For equilibrium constants:
- \( K_C \) units depend on the reaction stoichiometry.
- If the sum of product coefficients equals the sum of reactant coefficients, \( K_C \) is dimensionless.
- Always write the expression for \( K_C \) and check the powers of concentration units.

Answer 1

The Correct Option is D

The equilibrium constant \( K_C \) for a chemical reaction is defined in terms of molar concentrations of products and reactants at equilibrium. For a general reaction: \[ aA + bB \rightleftharpoons cC + dD \] The equilibrium constant \( K_C \) is: \[ K_C = \frac{[C]^c [D]^d}{[A]^a [B]^b} \] where \([X]\) represents the molar concentration of species \(X\) in \(\text{mol L}^{-1}\).
To find the units of \( K_C \), we analyze the units of the concentrations: - Concentration \([X] = \text{mol L}^{-1}\). - For each term \([X]^n\), the unit is \((\text{mol L}^{-1})^n = \text{mol}^n \text{L}^{-n}\).

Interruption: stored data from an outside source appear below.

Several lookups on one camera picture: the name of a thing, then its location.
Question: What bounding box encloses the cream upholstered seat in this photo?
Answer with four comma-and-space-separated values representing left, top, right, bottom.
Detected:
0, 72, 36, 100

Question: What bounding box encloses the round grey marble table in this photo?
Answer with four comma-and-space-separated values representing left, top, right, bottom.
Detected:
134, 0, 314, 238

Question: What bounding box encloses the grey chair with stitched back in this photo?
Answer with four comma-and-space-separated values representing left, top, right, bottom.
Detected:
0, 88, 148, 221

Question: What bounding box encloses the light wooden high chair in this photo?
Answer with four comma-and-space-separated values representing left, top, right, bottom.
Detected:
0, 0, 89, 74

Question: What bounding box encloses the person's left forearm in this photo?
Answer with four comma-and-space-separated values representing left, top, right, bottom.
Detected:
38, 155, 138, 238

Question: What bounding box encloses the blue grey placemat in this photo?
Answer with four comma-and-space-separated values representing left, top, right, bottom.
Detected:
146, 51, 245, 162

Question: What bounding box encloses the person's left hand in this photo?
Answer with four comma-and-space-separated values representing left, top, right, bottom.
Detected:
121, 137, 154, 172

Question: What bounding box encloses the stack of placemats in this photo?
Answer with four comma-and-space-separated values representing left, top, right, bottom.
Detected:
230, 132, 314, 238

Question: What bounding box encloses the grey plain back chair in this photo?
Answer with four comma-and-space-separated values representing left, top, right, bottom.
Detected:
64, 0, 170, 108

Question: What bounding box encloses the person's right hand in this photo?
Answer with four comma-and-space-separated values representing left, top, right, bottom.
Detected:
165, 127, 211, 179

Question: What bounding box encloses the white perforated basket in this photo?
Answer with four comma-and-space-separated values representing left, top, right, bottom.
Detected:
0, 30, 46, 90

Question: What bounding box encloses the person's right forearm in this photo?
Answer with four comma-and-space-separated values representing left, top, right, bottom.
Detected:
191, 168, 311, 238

The units of \( K_C \) are: \[ \text{Units of } K_C = \frac{(\text{mol L}^{-1})^c (\text{mol L}^{-1})^d}{(\text{mol L}^{-1})^a (\text{mol L}^{-1})^b} = \frac{\text{mol}^{c+d} \text{L}^{-(c+d)}}{\text{mol}^{a+b} \text{L}^{-(a+b)}} \] Simplify: \[ = \text{mol}^{(c+d)-(a+b)} \text{L}^{-(c+d)+ (a+b)} = \text{mol}^{\Delta n} \text{L}^{-\Delta n} \] where \(\Delta n = (c+d) - (a+b)\) is the change in the number of moles of gas (for gas-phase reactions, but here we consider concentrations for \( K_C \)).

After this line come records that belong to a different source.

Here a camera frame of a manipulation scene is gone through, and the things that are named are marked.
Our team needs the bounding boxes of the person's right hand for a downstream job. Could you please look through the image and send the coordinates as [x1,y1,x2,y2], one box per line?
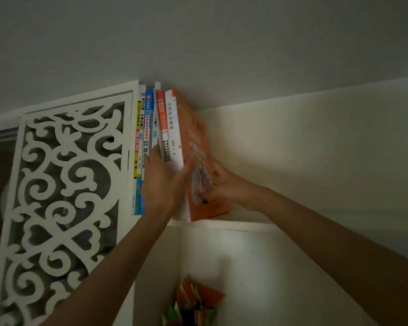
[199,158,270,213]

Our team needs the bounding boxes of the person's left hand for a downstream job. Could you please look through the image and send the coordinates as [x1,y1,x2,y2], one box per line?
[141,144,195,218]

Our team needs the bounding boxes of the white bookshelf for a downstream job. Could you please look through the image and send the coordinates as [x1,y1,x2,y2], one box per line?
[122,79,327,326]

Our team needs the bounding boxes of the orange magazine doctor print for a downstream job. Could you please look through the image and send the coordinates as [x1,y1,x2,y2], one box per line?
[171,88,233,223]

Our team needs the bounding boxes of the white spine book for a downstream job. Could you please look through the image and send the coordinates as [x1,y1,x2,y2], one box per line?
[165,90,192,223]

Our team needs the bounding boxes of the person's right forearm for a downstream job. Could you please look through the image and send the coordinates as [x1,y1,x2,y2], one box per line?
[255,186,408,326]

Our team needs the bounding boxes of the person's left forearm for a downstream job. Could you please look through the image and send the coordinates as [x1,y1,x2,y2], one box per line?
[40,208,177,326]

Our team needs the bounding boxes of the white carved lattice panel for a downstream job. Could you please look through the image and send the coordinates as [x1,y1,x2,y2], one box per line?
[0,80,139,326]

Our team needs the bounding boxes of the colourful stationery bundle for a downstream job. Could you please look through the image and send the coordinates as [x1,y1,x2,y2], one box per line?
[161,274,227,326]

However, the question does not specify a particular reaction, suggesting a case where \( K_C \) is dimensionless. This occurs when \(\Delta n = 0\), i.e., the sum of the stoichiometric coefficients of products equals that of reactants (\(a+b = c+d\)). For example, in the reaction: \[ N_2(g) + O_2(g) \rightleftharpoons 2NO(g) \] \[ K_C = \frac{[NO]^2}{[N_2]^1 [O_2]^1} = \frac{(\text{mol L}^{-1})^2}{(\text{mol L}^{-1})^1 (\text{mol L}^{-1})^1} = \text{mol}^{2-1-1} \text{L}^{-2+1+1} = \text{mol}^0 \text{L}^0 = 1 \] Here, \( K_C \) is dimensionless (\(\Delta n = 2 - (1+1) = 0\)).
Among the options, “dimensionless” fits this case. Without a specific reaction, we assume the question refers to an equilibrium where \( K_C \) has no units, which is common in standard problems when \(\Delta n = 0\).